On Sun, 2007-07-29 at 05:35 -0700, Paul Jackson wrote:
> Lee,
> 
> What is the motivation for memoryless nodes?  I'm not sure what I
> mean by that question -- perhaps the answer involves describing a
> piece of hardware, perhaps a somewhat hypothetical piece of hardware
> if the real hardware is proprietary.  But usually adding new mechanisms
> to the kernel should involve explaining why it is needed.

Hi, Paul.

My motivation for working on the memoryless nodes patches is to properly
support all configurations of our hardware.  We can configure our
platforms with from 0% to 100% "cell local memory" [CLM].  We also call
0% CLM "fully interleaved", as it the hardware interleaves the memory on
a cache line granularity.  Our AMD-based x86_64 platforms have a similar
feature, altho' it's "all or nothing" on these platforms.  I believe the
Fujitsu ia64 platform supports a similar feature.

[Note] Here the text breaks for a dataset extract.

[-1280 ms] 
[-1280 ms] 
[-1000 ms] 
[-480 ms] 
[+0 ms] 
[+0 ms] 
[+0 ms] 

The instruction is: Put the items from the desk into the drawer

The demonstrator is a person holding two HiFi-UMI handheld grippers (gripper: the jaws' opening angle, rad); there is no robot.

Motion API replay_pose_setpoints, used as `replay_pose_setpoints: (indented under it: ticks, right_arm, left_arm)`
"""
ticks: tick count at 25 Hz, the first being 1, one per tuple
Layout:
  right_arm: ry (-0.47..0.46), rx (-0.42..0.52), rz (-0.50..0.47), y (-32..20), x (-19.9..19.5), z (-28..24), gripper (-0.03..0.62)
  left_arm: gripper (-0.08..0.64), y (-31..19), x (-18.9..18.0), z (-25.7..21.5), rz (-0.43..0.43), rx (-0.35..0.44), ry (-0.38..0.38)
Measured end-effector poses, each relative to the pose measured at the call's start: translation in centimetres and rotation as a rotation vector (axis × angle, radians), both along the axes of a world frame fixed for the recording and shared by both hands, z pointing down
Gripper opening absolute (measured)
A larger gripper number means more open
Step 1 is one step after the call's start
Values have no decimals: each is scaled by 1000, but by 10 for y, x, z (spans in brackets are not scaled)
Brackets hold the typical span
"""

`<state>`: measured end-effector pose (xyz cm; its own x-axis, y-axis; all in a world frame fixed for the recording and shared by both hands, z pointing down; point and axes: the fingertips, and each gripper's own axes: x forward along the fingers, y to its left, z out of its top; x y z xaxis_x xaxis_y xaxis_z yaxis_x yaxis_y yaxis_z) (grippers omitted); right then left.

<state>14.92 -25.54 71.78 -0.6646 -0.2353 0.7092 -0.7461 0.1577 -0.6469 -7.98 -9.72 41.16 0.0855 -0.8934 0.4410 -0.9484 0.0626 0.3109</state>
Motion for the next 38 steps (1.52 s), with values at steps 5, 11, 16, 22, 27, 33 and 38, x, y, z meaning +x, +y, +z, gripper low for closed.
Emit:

One could reasonably ask why we have this feature.  My understanding is
that certain OSes supported on this hardware were not very "NUMA-aware"
when the hardware was released--Linux, included.  Hardware interleaving
smoothed out the "hot spots" and made it possible to run reasonably well
on the platform.  This did leave some performance "on the table", as
Linux has demonstrated in recent releases.  Linux now performs better
for some workloads, like AIM7, in 100% CLM mode.  This was not the case
a year or two ago.

A couple of other details for completeness:  Like SGI platforms, on our
platforms, cell local memory shows up at some ridiculously high physical
address, altho' maybe not so ridiculous as the Altix ;-).  Interleaved
memory shows up at physical address 0.  I understand that the
architecture requires some memory at phys addr 0.  For this reason, even
when we configure 100% CLM, we still get a "small" amount of interleaved
memory--512M on my 4-node test system

I should also mention that when the HP-UX group runs the TPC-C benchmark
for reporting, they find that a mixture of cell local and interleaved
memory provides the best performance.  I don't know the details of how
they lay out the benchmark on this config, but I need to find out for
Linux testing...

Anyway, in 0% CLM/fully-interleaved mode, our platform looks like this:

available: 5 nodes (0-4)
node 0 size: 0 MB
node 0 free: 0 MB
node 1 size: 0 MB
node 1 free: 0 MB
node 2 size: 0 MB
node 2 free: 0 MB
node 3 size: 0 MB
node 3 free: 0 MB
node 4 size: 8191 MB <= interleaved at phys addr 0
node 4 free: 105 MB  <= was running a test...

If I configure for 100% CLM and boot with mem=16G [on a 32G platform], I
get:

available: 5 nodes (0-4)
node 0 size: 7600 MB
node 0 free: 6647 MB
node 1 size: 8127 MB
node 1 free: 7675 MB
node 2 size: 144 MB
node 2 free: 94 MB
node 3 size: 0 MB
node 3 free: 0 MB
node 4 size: 511 MB <= interleaved @ phys addr 0
node 4 free: 494 MB

both configs include memoryless nodes.

> In this case, it might further involve explaining why we need memoryless
> nodes, as opposed to say a hack for the above (hypothetical?) hardware
> in question that pretends that any CPUs on such memoryNo, wless nodes are on
> the nearest memory equipped node -- and then entirely drops the idea of
> memoryless nodes.  Most likely you have good reason not to go this way.
> Good chance even you've already explained this, and I missed it.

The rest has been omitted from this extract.